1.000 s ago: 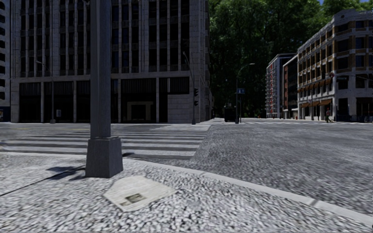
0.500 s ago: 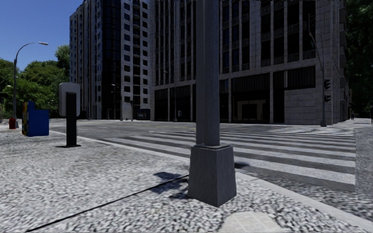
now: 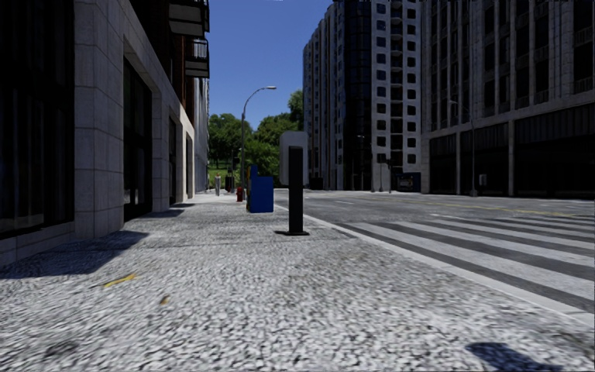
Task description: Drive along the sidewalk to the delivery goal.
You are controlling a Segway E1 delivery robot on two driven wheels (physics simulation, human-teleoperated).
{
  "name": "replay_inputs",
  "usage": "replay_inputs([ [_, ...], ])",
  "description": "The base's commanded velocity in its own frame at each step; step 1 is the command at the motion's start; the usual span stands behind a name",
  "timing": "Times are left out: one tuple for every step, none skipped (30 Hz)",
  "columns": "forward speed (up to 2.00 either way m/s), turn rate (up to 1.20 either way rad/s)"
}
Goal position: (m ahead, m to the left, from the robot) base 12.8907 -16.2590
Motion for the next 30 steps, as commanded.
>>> replay_inputs([
  [1.91,0.0],
  [1.91,0.0],
  [1.89,0.0],
  [1.79,0.0],
  [1.67,0.0],
  [1.54,-0.23],
  [1.5,-0.66],
  [1.47,-0.9],
  [1.46,-1.2],
  [1.46,-1.2],
  [1.46,-1.2],
  [1.46,-1.2],
  [1.46,-1.2],
  [1.46,-1.2],
  [1.45,-1.2],
  [1.45,-1.2],
  [1.45,-1.2],
  [1.45,-1.2],
  [1.45,-1.2],
  [1.45,-1.2],
  [1.45,-1.2],
  [1.45,-1.2],
  [1.45,-1.2],
  [1.45,-1.2],
  [1.45,-1.2],
  [1.45,-1.2],
  [1.45,-1.2],
  [1.45,-1.2],
  [1.45,-1.2],
  [1.45,-1.2],
])
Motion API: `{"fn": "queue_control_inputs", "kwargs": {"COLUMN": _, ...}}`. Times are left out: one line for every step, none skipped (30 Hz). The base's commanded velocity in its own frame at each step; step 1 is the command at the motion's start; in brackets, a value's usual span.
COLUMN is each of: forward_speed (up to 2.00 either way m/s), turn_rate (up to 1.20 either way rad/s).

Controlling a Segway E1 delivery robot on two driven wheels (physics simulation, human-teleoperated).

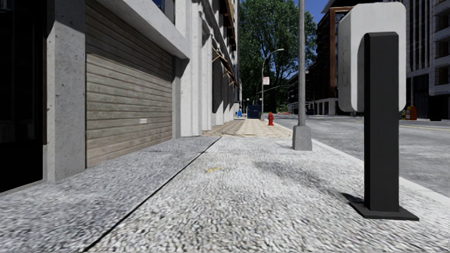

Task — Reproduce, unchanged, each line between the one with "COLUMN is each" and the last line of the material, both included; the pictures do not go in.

Task result —
COLUMN is each of: forward_speed (up to 2.00 either way m/s), turn_rate (up to 1.20 either way rad/s).

Controlling a Segway E1 delivery robot on two driven wheels (physics simulation, human-teleoperated).

The output is complete as it stands.